The experiment began while the subjects were awake. They were presented with sequences of words, and were asked simply to press one button with one hand if the word was an animal, or a button in their other hand if the word was an object. During this process, the researchers were able to map out the brain's activity patterns for either response, such that, eventually, they were able to see a subject's answers without the need for an actual button: one part of the brain flashes for animal, and another part flashes for object.

What the research team found was that the brain continued to respond to the classification problems, albeit more slowly, when it was in a state of sleep. In neuro-speak, the team discovered a "covert activation of [the] motor cortex even when those stimuli are masked and presented below the threshold of consciousness." The brain anticipates the button.

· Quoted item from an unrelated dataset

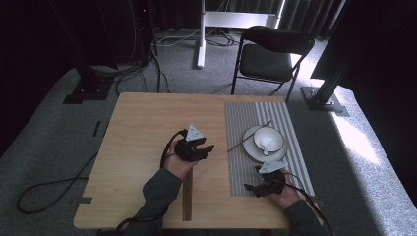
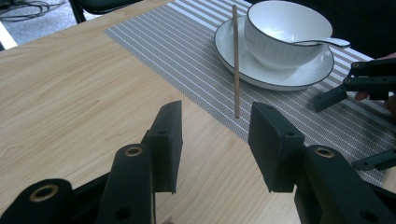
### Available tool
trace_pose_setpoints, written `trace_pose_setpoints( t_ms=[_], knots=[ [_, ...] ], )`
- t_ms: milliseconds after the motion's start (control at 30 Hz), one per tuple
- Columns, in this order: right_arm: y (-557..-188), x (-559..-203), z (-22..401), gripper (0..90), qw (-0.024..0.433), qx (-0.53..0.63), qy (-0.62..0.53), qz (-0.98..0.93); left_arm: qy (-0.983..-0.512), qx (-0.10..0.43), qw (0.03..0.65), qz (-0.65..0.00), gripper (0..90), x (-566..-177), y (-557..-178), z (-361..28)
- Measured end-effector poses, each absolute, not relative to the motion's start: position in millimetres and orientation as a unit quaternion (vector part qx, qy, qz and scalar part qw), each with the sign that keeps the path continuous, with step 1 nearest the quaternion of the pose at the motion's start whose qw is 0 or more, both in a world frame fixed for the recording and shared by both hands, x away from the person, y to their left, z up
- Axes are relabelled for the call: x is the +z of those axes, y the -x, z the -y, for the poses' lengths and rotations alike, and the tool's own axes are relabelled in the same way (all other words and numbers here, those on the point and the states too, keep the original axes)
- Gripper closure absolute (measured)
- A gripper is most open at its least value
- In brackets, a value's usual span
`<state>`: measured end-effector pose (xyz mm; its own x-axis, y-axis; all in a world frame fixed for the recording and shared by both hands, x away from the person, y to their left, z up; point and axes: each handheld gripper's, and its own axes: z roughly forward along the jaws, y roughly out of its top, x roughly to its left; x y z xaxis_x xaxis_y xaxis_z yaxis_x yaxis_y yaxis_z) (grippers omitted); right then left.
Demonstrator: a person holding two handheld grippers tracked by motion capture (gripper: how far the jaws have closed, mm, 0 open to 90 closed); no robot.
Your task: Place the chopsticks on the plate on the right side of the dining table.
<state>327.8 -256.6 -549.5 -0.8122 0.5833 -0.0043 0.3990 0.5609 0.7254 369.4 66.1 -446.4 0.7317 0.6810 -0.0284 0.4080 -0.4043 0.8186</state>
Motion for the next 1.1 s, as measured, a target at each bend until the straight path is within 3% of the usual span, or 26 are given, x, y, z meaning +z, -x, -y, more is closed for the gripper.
trace_pose_setpoints(
  t_ms=[1100],
  knots=[
    [-327, -549, 256, 12.5, 0.121, 0.375, -0.283, -0.874, -0.814, 0.152, 0.419, -0.373, 54.6, -473, -350, -105]
  ],
)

"This explains some everyday life experiences such as our sensitivity to our name in our sleep, or to the specific sound of our alarm clock, compared to equally loud but less relevant sounds," Sid Kouider, a cognitive neuroscientist at the Ecole Normale Superieure, said in a statement. "Far from falling [into] a limbo when we fall asleep, parts of our brain can routinely process what is going on in our surroundings and apply a relevant scheme of response." So: perception without awareness.

This new research adds to a growing body of work that demonstrates the unconscious brain's capabilities. Notable examples: a 2012 study finding that sleeping brains were capable of learning new information (associating different smells with different sounds); a 1998 study showing how the sleeping brain responds differently to various patterns of related and unrelated word pairs; a 2007 meta-analysis concluding that the unconscious brain maintains a significant degree of conscious organization.

We're left to consider the possibilities of this activity and potential activity. If it's there, are we currently wasting that potential? While any interactivity with the sleeping brain must remain automated rather than executive (or else it wouldn't be a sleeping brain, of course), this might not exclude the possibility of sleep-learning. Kouider cautions, however, that "Research focusing on how to take advantage of our sleeping time must consider what is the associated cost, if any, and whether it is worth it."

We still need our sleep to be sleep, after all.